▶

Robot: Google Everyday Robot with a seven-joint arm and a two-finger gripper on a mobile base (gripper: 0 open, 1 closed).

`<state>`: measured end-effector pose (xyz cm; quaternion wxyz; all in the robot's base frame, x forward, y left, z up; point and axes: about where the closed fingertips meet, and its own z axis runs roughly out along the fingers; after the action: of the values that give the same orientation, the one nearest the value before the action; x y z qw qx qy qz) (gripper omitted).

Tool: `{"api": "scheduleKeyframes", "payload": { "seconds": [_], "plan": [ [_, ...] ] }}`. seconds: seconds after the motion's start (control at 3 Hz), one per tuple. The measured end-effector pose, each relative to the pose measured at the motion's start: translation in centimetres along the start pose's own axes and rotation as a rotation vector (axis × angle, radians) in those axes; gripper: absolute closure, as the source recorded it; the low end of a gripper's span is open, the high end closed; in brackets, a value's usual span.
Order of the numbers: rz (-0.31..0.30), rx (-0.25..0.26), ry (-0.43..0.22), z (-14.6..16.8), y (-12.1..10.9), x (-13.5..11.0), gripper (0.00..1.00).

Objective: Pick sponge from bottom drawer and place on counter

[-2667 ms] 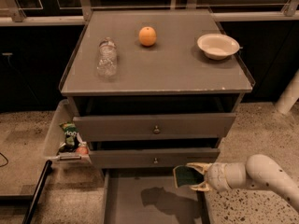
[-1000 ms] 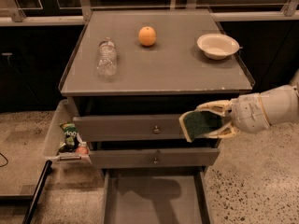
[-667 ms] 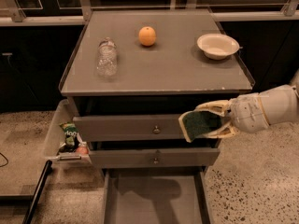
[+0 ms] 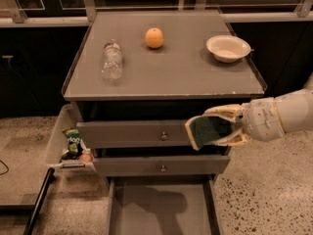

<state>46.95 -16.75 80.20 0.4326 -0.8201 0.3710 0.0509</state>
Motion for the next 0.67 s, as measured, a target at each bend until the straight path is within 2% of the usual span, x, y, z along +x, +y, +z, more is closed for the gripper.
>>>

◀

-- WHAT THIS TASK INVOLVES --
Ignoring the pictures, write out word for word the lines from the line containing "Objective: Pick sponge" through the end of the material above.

-- SOLUTION TO THE PROBLEM --
Objective: Pick sponge from bottom drawer and place on counter

[-2667 ms] 
[-1000 ms] 
[-667 ms] 
[+0 ms] 

<state>46.95 -16.75 80.20 0.4326 -0.8201 0.3710 0.0509</state>
Motion for the next 0.67 s, as measured, a target at each bend until the straight path is within 2% of the usual span, x, y, z along +x, +y, +z, more is closed for the gripper.
>>>

No part of the exercise is left unanswered.